Central to morale and the starting point in all matters pertaining to competitive encounters are “qualities dominated by the heart.” Heart collectively describes the emotional qualities by which you lead and the means by which you reach individuals. These encompass unity, camaraderie, purpose, duty, and hope, including the principal factors covered in Maslow’s Hierarchy of Needs.

In day-to-day organizational life, emotions materialize in conflicting forms. These are expressed in the extremes of order or confusion, commitment or indifference, boldness or fear, loyalty or deceitfulness. They are the realities that typically dominate the heart.

Not only does heart underlie your role as a manager, it also reflects in your outward behavior and ability to perform as an inspiring leader. That is, your demeanor and attitude filter down and impact the performance of staff members who might be low on morale and stripped of courage.

Accordingly, you have to show confidence and display the discipline and grit that will prevent you from caving in at every obstacle. Heart is how you create stability out of confusion, enthusiasm from discouragement, and bravery out of cowardice. These, too, are qualities that dominate the heart.

On the other hand, if you personally lose courage, the winning spirit, and decisiveness to complete the planned efforts, then your ability to lead under stressful situations is at serious risk.

Therefore those skilled in war avoid the enemy when his spirit is keen and attack him when it is sluggish. This is control of the morale factor.

Sun Tzu

Reaching the heart and mind applies equally to competitors. Strategically, your aim is to frustrate the competing manager and “attack him when (his spirit) is sluggish.” If you aggravate and confuse your competitor into making hasty and unwise decisions, you rob him of the heart to plan with the winning spirit and courage appropriate to the demands of an uncompromising marketplace.

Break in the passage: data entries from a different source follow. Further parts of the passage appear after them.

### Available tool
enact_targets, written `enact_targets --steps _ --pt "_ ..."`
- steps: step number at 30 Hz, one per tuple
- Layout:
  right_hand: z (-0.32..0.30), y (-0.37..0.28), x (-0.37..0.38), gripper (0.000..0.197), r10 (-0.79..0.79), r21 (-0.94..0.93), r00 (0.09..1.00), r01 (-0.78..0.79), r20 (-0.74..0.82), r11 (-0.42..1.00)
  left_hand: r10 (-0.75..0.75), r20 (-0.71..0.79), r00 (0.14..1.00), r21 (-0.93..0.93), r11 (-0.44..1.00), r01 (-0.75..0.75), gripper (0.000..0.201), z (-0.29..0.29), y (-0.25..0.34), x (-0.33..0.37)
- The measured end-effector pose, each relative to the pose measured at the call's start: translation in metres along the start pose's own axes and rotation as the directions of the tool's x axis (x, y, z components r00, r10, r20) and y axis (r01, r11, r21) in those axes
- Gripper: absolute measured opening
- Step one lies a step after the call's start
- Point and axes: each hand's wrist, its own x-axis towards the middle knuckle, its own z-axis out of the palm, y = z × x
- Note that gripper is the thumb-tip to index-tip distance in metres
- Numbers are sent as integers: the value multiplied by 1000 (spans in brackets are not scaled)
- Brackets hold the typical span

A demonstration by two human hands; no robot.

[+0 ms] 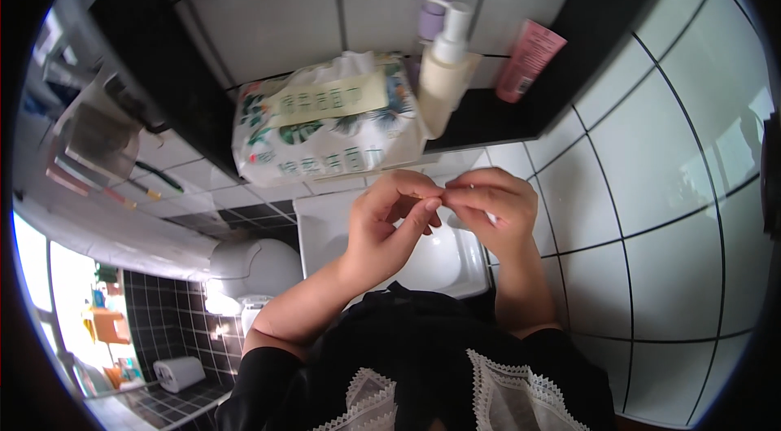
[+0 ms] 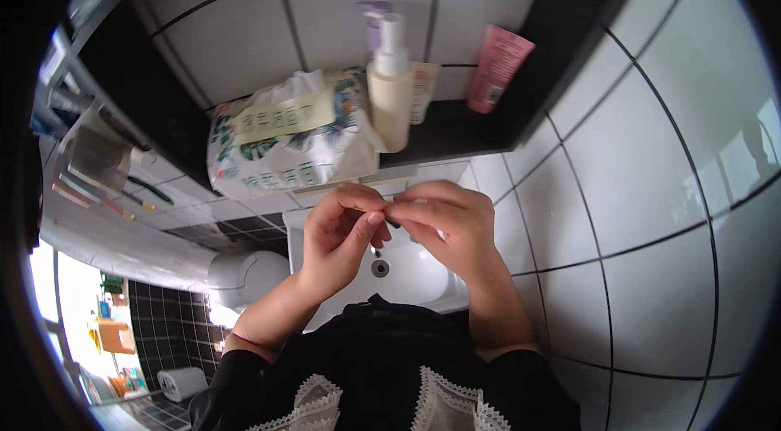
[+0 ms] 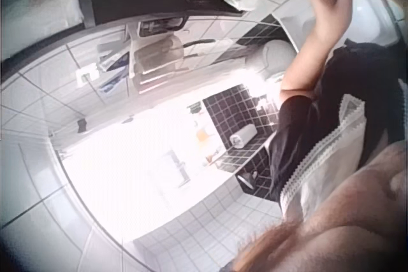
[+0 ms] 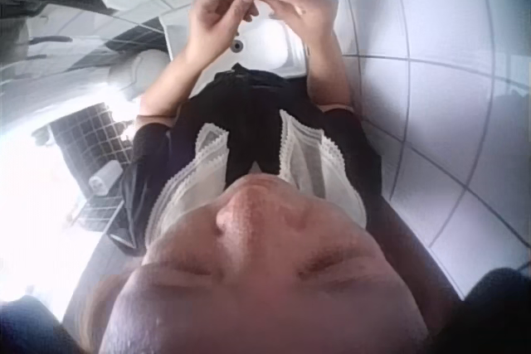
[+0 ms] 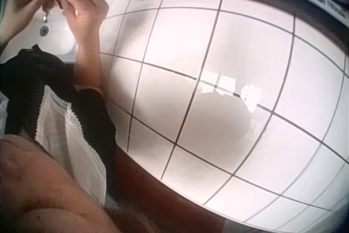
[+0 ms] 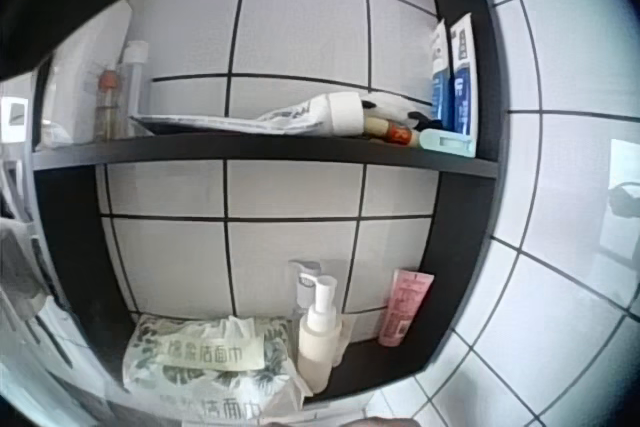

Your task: The person wipes the bathroom sink, toilet tank, and shelf using a wet wipe, and then rinses the sink faucet and handles by hand.

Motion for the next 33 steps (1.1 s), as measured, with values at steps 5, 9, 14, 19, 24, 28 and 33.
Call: enact_targets --steps 5,9,14,19,24,28,33 --pt "55 -32 15 28 -106 155 994 105 0 982 64 -118 991 27 998 -61 21 -49 20 -37" --pt "111 -60 33 25 -281 -40 960 281 0 959 362 -331 871 335 909 -250 39 -100 21 -61" --pt "168 -76 56 30 -321 -203 947 319 24 926 355 -550 756 443 891 -97 29 -151 23 -69" --pt "201 -70 68 27 -269 -347 963 265 37 900 412 -492 767 637 771 -6 19 -164 28 -63" --pt "215 -67 71 25 -236 -474 972 206 -2 856 414 -426 804 672 740 -26 24 -173 24 -58" --pt "216 -69 70 22 -163 -479 986 155 25 864 407 -402 820 681 732 -30 23 -178 23 -54" --pt "211 -69 71 26 -137 -469 980 190 144 863 438 -376 816 660 745 -96 18 -181 13 -51"
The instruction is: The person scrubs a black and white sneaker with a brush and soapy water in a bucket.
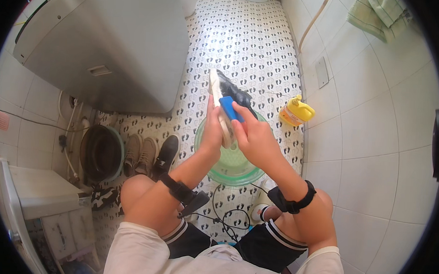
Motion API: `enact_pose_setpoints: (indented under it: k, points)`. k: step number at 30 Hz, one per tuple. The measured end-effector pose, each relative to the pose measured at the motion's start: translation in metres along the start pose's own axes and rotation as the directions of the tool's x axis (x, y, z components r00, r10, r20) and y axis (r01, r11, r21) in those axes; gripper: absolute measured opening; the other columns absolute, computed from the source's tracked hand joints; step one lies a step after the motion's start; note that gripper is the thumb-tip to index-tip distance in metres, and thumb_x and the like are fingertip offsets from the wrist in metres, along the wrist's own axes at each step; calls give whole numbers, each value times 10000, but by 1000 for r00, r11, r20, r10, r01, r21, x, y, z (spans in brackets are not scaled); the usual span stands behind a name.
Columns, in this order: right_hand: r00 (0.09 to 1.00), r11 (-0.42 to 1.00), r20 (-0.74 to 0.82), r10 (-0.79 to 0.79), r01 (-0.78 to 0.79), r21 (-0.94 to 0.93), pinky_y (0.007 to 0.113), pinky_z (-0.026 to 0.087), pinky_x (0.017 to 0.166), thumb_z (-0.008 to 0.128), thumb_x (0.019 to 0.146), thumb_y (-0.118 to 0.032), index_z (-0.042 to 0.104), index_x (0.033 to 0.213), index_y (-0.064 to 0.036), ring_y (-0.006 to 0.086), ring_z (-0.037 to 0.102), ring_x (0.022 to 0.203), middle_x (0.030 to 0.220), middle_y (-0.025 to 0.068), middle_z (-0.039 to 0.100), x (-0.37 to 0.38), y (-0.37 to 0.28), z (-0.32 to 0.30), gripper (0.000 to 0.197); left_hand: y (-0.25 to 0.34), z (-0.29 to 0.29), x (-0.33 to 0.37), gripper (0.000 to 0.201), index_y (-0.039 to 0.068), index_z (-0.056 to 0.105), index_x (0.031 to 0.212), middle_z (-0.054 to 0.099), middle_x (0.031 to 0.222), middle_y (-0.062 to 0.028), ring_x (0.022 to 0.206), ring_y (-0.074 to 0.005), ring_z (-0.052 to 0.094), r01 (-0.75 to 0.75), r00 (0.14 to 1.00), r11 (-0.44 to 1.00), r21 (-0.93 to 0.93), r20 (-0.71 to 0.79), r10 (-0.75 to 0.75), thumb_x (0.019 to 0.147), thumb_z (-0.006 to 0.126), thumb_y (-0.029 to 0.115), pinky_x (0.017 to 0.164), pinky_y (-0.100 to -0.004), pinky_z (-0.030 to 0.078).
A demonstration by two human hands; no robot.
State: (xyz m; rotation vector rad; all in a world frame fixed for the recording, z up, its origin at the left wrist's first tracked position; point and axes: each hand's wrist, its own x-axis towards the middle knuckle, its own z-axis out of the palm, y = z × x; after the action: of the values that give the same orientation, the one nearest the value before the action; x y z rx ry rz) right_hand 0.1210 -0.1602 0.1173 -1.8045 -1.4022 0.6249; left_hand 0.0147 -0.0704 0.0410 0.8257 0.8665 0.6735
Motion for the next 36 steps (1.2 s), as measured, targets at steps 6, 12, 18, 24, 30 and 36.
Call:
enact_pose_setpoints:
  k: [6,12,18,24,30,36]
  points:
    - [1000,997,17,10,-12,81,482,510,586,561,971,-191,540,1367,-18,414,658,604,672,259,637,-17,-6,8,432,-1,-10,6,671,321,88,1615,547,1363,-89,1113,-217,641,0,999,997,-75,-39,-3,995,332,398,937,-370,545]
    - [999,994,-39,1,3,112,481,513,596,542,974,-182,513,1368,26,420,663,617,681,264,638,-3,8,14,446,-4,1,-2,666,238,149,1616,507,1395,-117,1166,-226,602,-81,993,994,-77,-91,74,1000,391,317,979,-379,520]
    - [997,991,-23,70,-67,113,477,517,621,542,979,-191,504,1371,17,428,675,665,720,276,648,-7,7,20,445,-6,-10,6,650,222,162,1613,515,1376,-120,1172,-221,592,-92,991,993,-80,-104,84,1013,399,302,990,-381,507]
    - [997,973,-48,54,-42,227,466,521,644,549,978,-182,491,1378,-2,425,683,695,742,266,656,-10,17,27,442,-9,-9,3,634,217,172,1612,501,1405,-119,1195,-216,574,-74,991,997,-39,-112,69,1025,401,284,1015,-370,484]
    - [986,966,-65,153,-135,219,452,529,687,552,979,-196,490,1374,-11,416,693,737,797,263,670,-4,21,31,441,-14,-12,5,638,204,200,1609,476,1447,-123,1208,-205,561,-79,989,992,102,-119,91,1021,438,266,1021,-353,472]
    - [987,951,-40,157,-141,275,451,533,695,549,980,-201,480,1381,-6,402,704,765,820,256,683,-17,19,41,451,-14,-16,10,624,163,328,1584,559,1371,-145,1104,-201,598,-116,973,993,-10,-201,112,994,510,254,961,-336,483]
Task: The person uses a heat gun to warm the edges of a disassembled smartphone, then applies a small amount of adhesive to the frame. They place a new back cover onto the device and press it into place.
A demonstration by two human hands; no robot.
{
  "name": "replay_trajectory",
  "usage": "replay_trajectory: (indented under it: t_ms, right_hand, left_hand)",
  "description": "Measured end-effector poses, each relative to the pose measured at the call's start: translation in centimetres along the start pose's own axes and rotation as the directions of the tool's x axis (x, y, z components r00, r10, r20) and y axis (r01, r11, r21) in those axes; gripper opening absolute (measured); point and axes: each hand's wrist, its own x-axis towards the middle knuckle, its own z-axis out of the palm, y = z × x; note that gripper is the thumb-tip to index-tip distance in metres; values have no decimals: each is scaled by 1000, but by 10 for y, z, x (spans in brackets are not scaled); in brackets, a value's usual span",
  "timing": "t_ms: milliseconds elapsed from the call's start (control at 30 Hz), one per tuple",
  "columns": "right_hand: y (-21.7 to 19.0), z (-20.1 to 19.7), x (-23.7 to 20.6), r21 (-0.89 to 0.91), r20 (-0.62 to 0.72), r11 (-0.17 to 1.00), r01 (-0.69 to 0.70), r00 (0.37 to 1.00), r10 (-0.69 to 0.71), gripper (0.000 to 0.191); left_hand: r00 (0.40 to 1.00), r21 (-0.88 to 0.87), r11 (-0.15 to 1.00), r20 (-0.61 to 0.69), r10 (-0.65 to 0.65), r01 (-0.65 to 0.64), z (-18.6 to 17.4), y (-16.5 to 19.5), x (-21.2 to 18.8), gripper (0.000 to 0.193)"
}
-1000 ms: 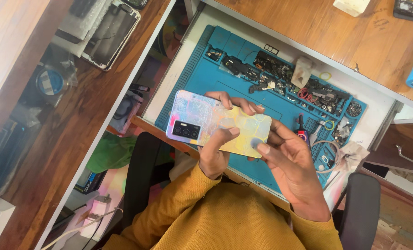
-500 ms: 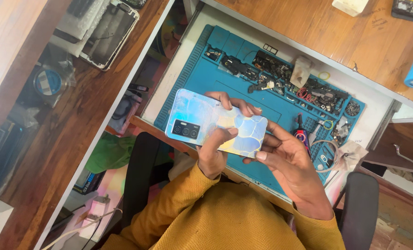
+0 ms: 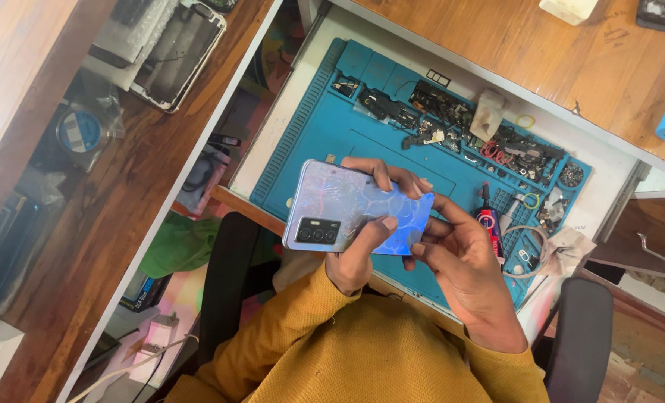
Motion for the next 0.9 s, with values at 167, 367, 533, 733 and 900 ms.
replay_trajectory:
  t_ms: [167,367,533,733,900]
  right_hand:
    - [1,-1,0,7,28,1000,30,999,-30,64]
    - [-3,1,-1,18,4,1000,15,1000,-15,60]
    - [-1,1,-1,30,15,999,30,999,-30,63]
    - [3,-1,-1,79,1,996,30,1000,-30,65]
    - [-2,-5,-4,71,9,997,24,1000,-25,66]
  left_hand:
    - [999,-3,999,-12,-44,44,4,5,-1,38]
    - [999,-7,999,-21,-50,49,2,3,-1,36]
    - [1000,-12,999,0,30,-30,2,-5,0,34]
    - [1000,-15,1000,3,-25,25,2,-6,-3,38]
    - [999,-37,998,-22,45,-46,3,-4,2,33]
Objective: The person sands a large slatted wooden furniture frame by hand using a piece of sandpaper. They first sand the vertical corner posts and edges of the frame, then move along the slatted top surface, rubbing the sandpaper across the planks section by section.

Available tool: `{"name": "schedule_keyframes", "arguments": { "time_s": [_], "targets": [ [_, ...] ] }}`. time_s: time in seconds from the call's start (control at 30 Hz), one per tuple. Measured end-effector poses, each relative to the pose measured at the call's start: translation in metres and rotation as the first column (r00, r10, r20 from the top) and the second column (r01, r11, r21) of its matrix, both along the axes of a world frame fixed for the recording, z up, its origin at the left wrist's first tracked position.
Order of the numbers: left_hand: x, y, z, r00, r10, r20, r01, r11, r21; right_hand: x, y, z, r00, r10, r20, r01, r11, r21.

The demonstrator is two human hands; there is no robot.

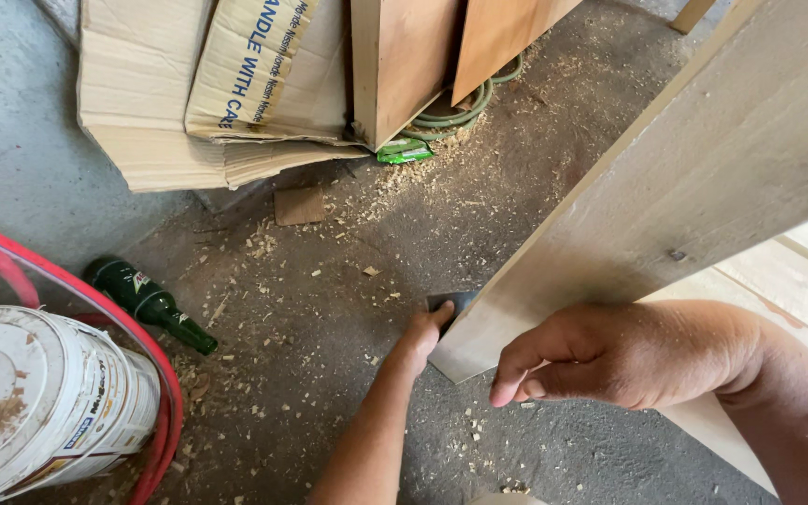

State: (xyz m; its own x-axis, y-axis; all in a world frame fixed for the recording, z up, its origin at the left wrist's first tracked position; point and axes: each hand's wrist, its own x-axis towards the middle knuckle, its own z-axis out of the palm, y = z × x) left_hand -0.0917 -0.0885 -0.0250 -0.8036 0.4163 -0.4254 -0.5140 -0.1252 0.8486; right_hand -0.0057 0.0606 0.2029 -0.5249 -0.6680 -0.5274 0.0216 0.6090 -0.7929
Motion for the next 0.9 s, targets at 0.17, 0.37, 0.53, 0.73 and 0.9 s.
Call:
{"name": "schedule_keyframes", "arguments": {
  "time_s": [0.17,0.37,0.53,0.73,0.9],
  "targets": [
    [-0.023,0.01,0.01,0.978,-0.204,-0.046,0.207,0.915,0.346,0.002,-0.002,-0.001,1.0,-0.005,-0.011,0.005,0.999,-0.037],
    [-0.018,0.001,-0.005,0.989,-0.11,0.101,0.119,0.989,-0.083,0.0,0.0,0.003,0.998,-0.001,0.059,0.006,0.997,-0.081],
    [-0.02,0.011,0.004,0.99,-0.14,-0.032,0.143,0.973,0.183,0.0,0.001,-0.001,1.0,-0.002,0.009,0.003,0.998,-0.063],
    [0.001,0.012,0.001,0.993,0.116,-0.029,-0.109,0.978,0.18,-0.001,-0.003,0.0,0.998,-0.041,0.048,0.043,0.998,-0.036],
    [0.004,0.008,-0.007,0.992,0.12,-0.026,-0.118,0.99,0.078,-0.002,-0.009,0.004,0.992,-0.101,0.071,0.094,0.991,0.09]
  ]
}}
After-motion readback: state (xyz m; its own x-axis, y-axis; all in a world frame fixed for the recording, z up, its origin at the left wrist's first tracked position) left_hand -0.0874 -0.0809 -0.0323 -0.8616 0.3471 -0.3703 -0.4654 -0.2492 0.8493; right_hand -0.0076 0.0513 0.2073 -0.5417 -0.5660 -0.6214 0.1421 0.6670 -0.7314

As a result, in the hands of an astute manager, this psychological aspect of human behavior becomes an effective strategy tool to unbalance a competitor. Heart, therefore, contains the highly humanistic components that profoundly impact your capacity to manage your people, your competitors, and your ability to implement a business plan.

Tactically, if you move into unfamiliar markets where competitive, economic, and negative consumer influences loom as unexpected barriers, then it is only through the spirited efforts of your people that you can overcome obstacles and push forward. While the inner stirrings of fear and uncertainty can fretfully tug against you, there are also the dominating effects of heart, with all their remarkable qualities, that in the end determines who wins or loses.

In the final analysis, successful performance in a competitive encounter is a matter of morale and reaching the hearts of your people. In all matters that pertain to an organization, it is the human heart that reigns supreme during times of conflict. Careless managers rarely take it into account, resulting in irreversible and unfortunate outcomes.

The appreciation and understanding of moral factors can only be perceived by the inner eye, which differs in each person, and is often different in the same person at different times.